* **INFORMATION SUPPLIED**:
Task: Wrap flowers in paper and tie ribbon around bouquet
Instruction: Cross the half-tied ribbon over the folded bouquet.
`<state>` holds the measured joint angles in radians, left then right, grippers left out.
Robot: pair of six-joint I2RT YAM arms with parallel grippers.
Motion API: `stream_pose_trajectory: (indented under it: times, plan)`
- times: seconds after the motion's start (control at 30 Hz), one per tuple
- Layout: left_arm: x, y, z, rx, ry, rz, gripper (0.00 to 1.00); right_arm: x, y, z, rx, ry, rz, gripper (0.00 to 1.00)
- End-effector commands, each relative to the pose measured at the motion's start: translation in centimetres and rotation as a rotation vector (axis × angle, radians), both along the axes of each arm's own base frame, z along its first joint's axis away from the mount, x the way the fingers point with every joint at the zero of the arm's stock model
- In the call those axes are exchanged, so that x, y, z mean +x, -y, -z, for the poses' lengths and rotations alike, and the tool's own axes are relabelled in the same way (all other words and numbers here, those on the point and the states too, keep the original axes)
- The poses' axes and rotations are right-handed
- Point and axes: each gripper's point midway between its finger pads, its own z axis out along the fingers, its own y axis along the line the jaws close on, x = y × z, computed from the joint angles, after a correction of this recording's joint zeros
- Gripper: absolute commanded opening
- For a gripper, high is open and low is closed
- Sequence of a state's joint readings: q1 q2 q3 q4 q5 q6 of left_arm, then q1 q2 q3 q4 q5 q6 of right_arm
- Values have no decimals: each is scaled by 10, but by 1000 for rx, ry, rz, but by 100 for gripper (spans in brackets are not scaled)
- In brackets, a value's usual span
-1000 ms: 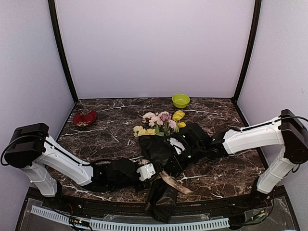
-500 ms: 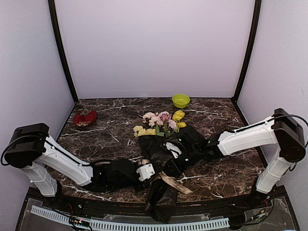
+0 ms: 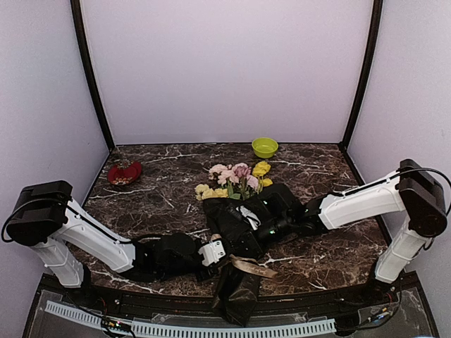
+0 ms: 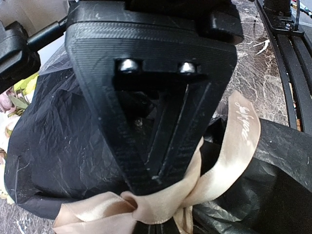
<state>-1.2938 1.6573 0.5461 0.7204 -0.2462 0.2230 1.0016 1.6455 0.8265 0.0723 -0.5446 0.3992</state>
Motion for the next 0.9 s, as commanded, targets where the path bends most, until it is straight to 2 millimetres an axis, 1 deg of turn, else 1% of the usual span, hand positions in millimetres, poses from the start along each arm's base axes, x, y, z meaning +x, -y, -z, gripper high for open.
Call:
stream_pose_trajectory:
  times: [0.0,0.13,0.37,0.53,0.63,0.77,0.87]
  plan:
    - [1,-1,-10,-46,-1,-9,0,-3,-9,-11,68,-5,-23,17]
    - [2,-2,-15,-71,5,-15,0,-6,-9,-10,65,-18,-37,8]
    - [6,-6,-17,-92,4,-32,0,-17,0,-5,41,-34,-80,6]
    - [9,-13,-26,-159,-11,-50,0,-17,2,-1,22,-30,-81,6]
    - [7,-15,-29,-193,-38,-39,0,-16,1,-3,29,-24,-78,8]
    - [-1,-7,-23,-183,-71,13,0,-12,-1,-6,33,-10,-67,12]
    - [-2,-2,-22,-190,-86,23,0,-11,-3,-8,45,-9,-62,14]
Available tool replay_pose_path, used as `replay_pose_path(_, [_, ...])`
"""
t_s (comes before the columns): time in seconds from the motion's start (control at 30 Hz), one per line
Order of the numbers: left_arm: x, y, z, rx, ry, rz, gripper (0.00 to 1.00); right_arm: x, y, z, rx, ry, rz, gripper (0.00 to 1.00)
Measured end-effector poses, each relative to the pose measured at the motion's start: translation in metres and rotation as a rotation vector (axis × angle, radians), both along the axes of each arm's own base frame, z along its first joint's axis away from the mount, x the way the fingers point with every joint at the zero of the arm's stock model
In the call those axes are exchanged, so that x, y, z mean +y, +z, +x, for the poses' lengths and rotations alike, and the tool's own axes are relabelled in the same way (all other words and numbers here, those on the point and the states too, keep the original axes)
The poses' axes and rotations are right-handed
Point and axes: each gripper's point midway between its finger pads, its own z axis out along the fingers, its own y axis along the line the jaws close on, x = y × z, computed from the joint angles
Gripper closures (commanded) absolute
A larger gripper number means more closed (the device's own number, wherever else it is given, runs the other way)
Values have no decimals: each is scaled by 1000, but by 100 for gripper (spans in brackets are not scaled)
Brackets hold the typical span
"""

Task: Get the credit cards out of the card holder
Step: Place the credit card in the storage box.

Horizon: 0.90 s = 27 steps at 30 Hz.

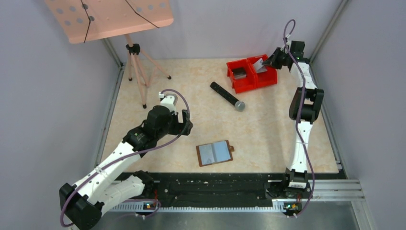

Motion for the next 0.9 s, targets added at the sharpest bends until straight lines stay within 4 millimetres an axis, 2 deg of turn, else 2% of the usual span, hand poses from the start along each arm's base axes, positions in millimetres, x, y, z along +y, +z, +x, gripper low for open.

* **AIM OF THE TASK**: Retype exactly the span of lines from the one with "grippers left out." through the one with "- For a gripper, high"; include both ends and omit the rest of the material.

* **SOLUTION FOR THIS PROBLEM**:
`<state>` holds the measured joint angles in radians, left then right, grippers left out.
Robot: pair of six-joint I2RT YAM arms with parallel grippers.
Motion API: `stream_pose_trajectory: (indented under it: times, plan)`
- times: seconds after the motion's start (control at 30 Hz), one per tuple
- Layout: left_arm: x, y, z, rx, ry, rz, gripper (0.00 to 1.00); right_arm: x, y, z, rx, ry, rz, gripper (0.00 to 1.00)
- End-effector commands, each relative to the pose measured at the motion's start: translation in centimetres and rotation as a rotation vector (axis × angle, radians), both along the axes of each arm's own base frame, z along its first joint's axis away from the mount, x the way the fingers point with every joint at the zero of the arm's stock model
- In the call those axes are exchanged, so that x, y, z mean +x, -y, -z, for the poses' lengths and rotations alike, and the tool's own axes are relabelled in the same way (all other words and numbers here, those on the point and the states too, keep the original axes)
- The poses' axes and rotations are right-handed
- Point and axes: each gripper's point midway between its finger pads, its own z axis out along the fingers, its own y axis along the line the jaws close on, x = y × z, computed from the joint angles, after a correction of this recording's joint zeros
- Gripper: absolute commanded opening
- For a gripper, high is open and low is closed

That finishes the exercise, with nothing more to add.